A False Alarm: Overcoming Globalization's Discontents

Critics also charge that globalization brings a flood of cheap imports into developed countries, thus reducing the relative wages of unskilled workers who are suddenly forced to compete with inexpensive labor in the developing world. There is some weak theoretical validity to this claim, but the empirical evidence is ambiguous. For example, during the 1980s and 1990s, the price of clothing rose relative to the price of other manufactured goods despite an increase in imports from low-wage countries. In the United States, the wages of unskilled workers did decline, but much academic research suggests that only a fraction of this drop (perhaps ten percent) was attributable to an influx of cheap imports.
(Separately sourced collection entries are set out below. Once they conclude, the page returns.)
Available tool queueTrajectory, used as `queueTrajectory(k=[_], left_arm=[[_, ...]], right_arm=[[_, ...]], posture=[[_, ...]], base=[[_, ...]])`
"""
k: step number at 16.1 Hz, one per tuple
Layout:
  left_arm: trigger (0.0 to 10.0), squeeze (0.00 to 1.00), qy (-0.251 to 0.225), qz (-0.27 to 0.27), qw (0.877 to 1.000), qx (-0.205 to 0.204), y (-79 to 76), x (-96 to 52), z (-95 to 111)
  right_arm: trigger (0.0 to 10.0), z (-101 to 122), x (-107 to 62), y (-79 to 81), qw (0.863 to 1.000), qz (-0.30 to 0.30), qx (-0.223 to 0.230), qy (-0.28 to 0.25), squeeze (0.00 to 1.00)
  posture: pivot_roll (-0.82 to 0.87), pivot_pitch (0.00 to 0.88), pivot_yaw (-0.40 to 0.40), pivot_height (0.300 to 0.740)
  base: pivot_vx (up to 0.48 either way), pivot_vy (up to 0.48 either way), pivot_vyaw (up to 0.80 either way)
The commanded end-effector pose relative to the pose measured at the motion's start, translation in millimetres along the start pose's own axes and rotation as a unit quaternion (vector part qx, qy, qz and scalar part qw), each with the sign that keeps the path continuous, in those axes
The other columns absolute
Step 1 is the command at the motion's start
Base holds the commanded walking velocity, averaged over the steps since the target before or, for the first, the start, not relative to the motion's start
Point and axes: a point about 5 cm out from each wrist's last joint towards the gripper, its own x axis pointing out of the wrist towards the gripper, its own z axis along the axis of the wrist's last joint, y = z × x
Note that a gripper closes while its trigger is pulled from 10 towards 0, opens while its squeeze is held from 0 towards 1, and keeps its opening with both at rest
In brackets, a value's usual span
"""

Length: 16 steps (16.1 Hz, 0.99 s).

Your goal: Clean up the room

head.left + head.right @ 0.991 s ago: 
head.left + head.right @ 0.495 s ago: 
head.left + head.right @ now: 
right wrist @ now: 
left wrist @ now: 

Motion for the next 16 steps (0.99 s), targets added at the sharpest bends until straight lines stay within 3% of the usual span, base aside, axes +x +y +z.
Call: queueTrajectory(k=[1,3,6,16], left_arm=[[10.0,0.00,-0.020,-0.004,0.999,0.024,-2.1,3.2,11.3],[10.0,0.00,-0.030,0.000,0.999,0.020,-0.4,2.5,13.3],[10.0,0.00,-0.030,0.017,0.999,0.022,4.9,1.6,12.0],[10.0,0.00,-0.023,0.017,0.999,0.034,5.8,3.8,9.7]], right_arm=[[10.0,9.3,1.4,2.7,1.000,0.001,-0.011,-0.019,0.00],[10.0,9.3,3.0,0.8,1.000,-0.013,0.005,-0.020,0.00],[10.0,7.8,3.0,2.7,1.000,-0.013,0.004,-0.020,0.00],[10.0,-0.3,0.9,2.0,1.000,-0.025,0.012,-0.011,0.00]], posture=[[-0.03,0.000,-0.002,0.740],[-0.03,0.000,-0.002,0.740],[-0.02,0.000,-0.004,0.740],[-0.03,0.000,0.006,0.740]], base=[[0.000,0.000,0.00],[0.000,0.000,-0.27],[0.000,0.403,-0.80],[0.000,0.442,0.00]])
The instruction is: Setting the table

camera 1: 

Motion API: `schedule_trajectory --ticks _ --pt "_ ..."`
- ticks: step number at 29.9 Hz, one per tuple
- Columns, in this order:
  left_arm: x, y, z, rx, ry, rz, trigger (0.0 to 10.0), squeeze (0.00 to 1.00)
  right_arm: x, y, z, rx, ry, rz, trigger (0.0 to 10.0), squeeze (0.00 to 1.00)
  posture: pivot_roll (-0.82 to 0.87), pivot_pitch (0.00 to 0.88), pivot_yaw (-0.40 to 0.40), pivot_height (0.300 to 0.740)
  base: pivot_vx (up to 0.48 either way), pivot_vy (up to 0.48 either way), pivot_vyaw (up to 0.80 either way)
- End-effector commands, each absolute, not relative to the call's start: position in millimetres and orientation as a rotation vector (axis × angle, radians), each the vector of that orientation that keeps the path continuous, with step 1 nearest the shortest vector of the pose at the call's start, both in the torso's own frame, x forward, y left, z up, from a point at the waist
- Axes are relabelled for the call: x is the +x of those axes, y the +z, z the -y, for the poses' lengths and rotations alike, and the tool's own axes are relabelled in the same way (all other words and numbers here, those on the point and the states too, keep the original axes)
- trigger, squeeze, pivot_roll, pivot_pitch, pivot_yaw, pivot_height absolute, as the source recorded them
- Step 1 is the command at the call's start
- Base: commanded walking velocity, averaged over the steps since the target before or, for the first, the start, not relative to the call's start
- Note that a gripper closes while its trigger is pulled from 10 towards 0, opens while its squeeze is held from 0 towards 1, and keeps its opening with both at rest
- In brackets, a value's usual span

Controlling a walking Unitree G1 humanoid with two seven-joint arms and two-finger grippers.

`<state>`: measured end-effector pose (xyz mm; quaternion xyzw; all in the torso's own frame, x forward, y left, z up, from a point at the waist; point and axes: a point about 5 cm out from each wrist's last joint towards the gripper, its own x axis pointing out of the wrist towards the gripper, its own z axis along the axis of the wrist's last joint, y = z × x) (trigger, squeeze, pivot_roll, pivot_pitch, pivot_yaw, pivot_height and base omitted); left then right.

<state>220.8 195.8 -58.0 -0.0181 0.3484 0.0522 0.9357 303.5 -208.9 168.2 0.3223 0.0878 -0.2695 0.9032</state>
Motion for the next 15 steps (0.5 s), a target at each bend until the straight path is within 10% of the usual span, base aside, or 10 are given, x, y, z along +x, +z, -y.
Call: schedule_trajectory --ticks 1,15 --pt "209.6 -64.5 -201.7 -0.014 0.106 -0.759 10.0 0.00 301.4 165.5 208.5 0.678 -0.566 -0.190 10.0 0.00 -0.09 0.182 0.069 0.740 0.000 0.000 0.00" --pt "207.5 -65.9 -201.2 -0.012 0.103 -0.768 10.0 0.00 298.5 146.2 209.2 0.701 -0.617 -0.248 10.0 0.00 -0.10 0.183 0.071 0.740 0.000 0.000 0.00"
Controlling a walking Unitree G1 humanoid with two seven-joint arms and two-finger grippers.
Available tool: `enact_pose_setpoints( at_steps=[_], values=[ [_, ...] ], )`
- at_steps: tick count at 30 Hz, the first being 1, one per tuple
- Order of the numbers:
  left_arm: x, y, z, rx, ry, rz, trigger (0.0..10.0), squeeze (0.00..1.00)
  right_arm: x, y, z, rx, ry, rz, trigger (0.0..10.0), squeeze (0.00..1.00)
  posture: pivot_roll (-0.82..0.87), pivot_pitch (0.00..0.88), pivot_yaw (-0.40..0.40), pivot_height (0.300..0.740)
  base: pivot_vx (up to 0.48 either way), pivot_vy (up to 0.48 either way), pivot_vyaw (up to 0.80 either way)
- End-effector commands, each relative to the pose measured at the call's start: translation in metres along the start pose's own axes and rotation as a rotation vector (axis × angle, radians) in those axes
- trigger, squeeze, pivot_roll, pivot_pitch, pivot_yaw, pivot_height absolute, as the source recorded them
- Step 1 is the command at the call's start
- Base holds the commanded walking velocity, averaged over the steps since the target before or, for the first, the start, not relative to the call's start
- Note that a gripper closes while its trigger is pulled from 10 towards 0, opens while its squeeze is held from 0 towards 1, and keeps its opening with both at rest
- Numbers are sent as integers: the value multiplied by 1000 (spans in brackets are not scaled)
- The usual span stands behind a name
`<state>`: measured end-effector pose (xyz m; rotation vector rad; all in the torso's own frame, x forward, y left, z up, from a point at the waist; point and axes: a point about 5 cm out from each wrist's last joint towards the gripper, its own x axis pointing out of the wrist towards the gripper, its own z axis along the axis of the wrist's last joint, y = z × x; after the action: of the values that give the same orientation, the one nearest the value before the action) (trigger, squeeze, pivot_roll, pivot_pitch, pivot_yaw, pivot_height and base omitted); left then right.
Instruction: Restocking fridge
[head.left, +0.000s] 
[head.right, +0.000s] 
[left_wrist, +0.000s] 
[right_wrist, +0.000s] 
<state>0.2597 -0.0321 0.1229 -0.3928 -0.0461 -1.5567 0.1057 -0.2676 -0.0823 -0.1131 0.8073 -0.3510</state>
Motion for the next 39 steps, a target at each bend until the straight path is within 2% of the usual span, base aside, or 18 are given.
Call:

Bhagwati suggests that even this figure may be too high. Since globalization delivers new capital and technology to developing countries, it may actually raise wages and shift production away from labor-intensive goods.

Bhagwati is less keen on the free movement of capital across national borders. He attributes the financial meltdowns of the 1990s to a "Wall Street-Treasury Complex" that pressured developing countries to liberalize capital flows. His discussion of financial crises, however, is uncharacteristically sloppy and naive. Although Washington did fight for capital liberalization (and misguidedly continues to do so in bilateral trade negotiations), other countries can resist if it goes against their interests (as both Singapore and Chile did successfully). There was also tremendous variation among the countries that suffered crises, which Bhagwati's simplistic account overlooks. Indonesia had accepted the free movement of capital more than 20 years prior to its financial meltdown. Thailand and South Korea accepted only limited capital liberalization in the early 1990s and carried it out in ways that clearly invited trouble. Brazil and Russia maintained some capital controls throughout (although not on foreign purchases of government securities), but such measures offered little protection. And Malaysia's much-touted restrictions on foreign capital flight were not introduced until a year after the crisis broke and thus do not explain that country's shallower recession, as critics of capital liberalization often claim.

A look at history reveals that financial crises are not unique to the 1990s. In the nineteenth century, long before the U.S. Treasury and the International Monetary Fund became influential on the international stage, rapidly growing countries -- the United Kingdom, France, and the United States, the developing nations of the day -- experienced financial crises at least once a decade. Successful industrialists and financiers, caught up in the euphoria of growth and unimpeded by regulation, drove a dramatic boom-and-bust cycle. That pattern has repeated again and again and seems to be an inherent part of development. If there is any lesson here, it is that governments should learn more from the unpleasant experiences of other countries in other times.

BEYOND DISCONTENT

Spouting facile criticism of globalization is easy, especially when unconstrained by fact, and so is refuting it. Bhagwati's defense of globalization is persuasive. He is less successful, however, in his attempt to offer feasible policy alternatives that are likely to improve on existing arrangements. He suggests that the World Bank finance adjustment assistance with respect to trade liberalization in developing countries, showing no awareness that the World Bank must borrow most of its funds in capital markets at market interest rates (and hence must be repaid by its borrowers) or that adjustment assistance has worked poorly in the United States. He suggests a retroactive tax on carbon dioxide emissions over the past century, the proceeds of which would go to help developing countries reduce their own greenhouse gas emissions. He recommends that multinational corporations operating in developing countries follow the same labor and environmental standards as they do at home, without acknowledging that such advice may contradict local law and could discourage some multinationals from expanding to developing countries, thus denying them the many benefits, well expounded by Bhagwati, that foreign companies can bring.

Overall, however, Bhagwati combines the hard-nosed perspective of a liberal on trade and investment with the soft-hearted sensitivities of a social democrat on poverty and human welfare. He thus has an admirable ability to address patiently and sympathetically globalization's well-meaning but wrong-headed critics. This book offers a cogent, erudite, and, indeed, enjoyable discussion of economic globalization and its discontents.